The European Central Bank (ECB) is the Eurozone’s central bank. It’s at a very important juncture, preparing to reassess its long-term monetary policy framework. Located in Frankfurt, Germany, the ECB’s core mandate is to maintain price stability, which it aims to achieve by keeping inflation around 2%. This commitment puts the institution at odds with a perhaps unintended but self-obligated, complicated landscape as it negotiates economic crises through each of their member states.
The ECB influences the economy through interest rates. It additionally oversees the Eurozone’s monetary policy. The ECB Governing Council meets eight times a year. It’s composed of governors of national banks from the countries that use the Euro, plus six other permanent members. Notably, Christine Lagarde, the President of the ECB, is part of this influential body that makes critical financial decisions affecting millions of citizens.
The Role of Quantitative Easing
To mitigate economic slumps over the years, the ECB has leaned on a monetary policy device called Quantitative Easing (or QE). This strategy includes the ECB simply printing Euros to buy assets, mostly government or corporate bonds. Such actions are typically reserved for extreme economic situations when lowering interest rates alone is insufficient to achieve the desired price stability.
That stretched as far back as the Great Financial Crisis between 2009-2011, through the pains of low inflation in 2015. Most recently, QE was one tool used in the response to the economic fallout from the COVID-19 pandemic. Unconventional monetary policy has played a critical role in injecting liquidity into the economy, fostering recovery and stabilization and will continue to work to stabilize prices.

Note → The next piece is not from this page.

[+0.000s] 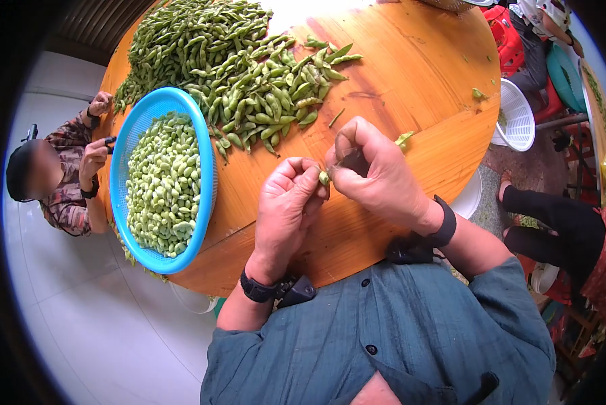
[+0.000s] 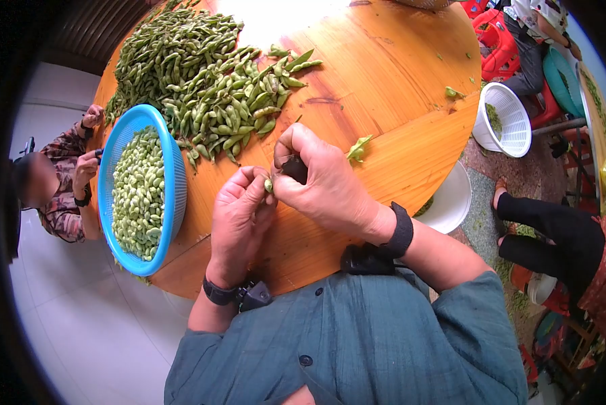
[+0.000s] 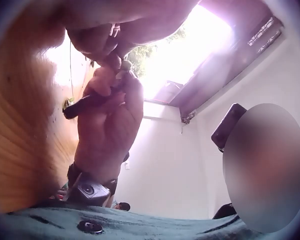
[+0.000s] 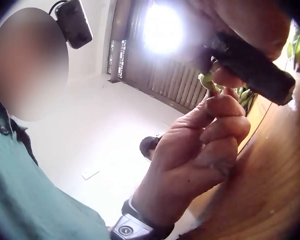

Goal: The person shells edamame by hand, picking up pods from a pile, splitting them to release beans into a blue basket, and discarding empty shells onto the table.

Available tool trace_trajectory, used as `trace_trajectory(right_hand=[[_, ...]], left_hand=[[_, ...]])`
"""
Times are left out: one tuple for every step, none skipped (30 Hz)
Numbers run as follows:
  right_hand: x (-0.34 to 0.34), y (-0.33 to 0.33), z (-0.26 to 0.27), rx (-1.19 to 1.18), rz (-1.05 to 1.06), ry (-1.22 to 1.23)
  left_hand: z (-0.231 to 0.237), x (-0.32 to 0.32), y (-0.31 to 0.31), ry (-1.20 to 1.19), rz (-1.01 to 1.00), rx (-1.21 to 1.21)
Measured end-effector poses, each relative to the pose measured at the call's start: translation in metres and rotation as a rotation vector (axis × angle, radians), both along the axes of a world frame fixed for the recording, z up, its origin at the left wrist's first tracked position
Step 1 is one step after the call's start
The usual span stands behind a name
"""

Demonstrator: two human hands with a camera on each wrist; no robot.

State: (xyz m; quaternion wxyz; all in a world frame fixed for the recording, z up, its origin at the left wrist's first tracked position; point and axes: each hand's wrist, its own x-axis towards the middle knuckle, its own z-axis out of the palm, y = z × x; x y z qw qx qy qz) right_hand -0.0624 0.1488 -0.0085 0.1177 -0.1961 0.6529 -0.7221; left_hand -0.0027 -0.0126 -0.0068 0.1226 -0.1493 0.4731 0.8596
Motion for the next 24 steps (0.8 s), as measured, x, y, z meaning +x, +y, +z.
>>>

Transitioning to Quantitative Tightening
As economic conditions change, the ECB will soon be shifting from QE to QT. QT means stopping the buying of newly-issued bonds, as well as stopping the reinvestment of maturing bonds. This approach seeks to gradually normalize monetary policy and reduce the balance sheet that had expanded significantly during periods of QE.
Joachim Nagel, the influential ECB policymaker, who is the President of Germany’s Bundesbank. He warned that constant vigilance will be necessary as the economic landscape continues to change dramatically. He stated,
“the ECB will have to reassess the situation.”
Such a serious reassessment would signal a significant shift in strategy. Inflationary pressures and growth trajectories are in a state of turmoil across the Eurozone.
Economic Challenges Ahead
The persevering geoeconomic landscape poses new strategic and technical challenges to the ECB. With the rise of inflation in several member states, achieving this stability has proved to be a challenge. The broader dynamic of countervailing forces that rising prices and possible recessionary headwinds have created makes decision-making within the Governing Council more difficult.
Global supply chain disruptions and current geopolitical tensions are adding to inflation dynamics. This puts the ECB under huge pressure to act in the right way. The delicate balance is to make sure that any actions taken don’t suffocate growth, while taking necessary steps to cool down an overheating economy and inflation.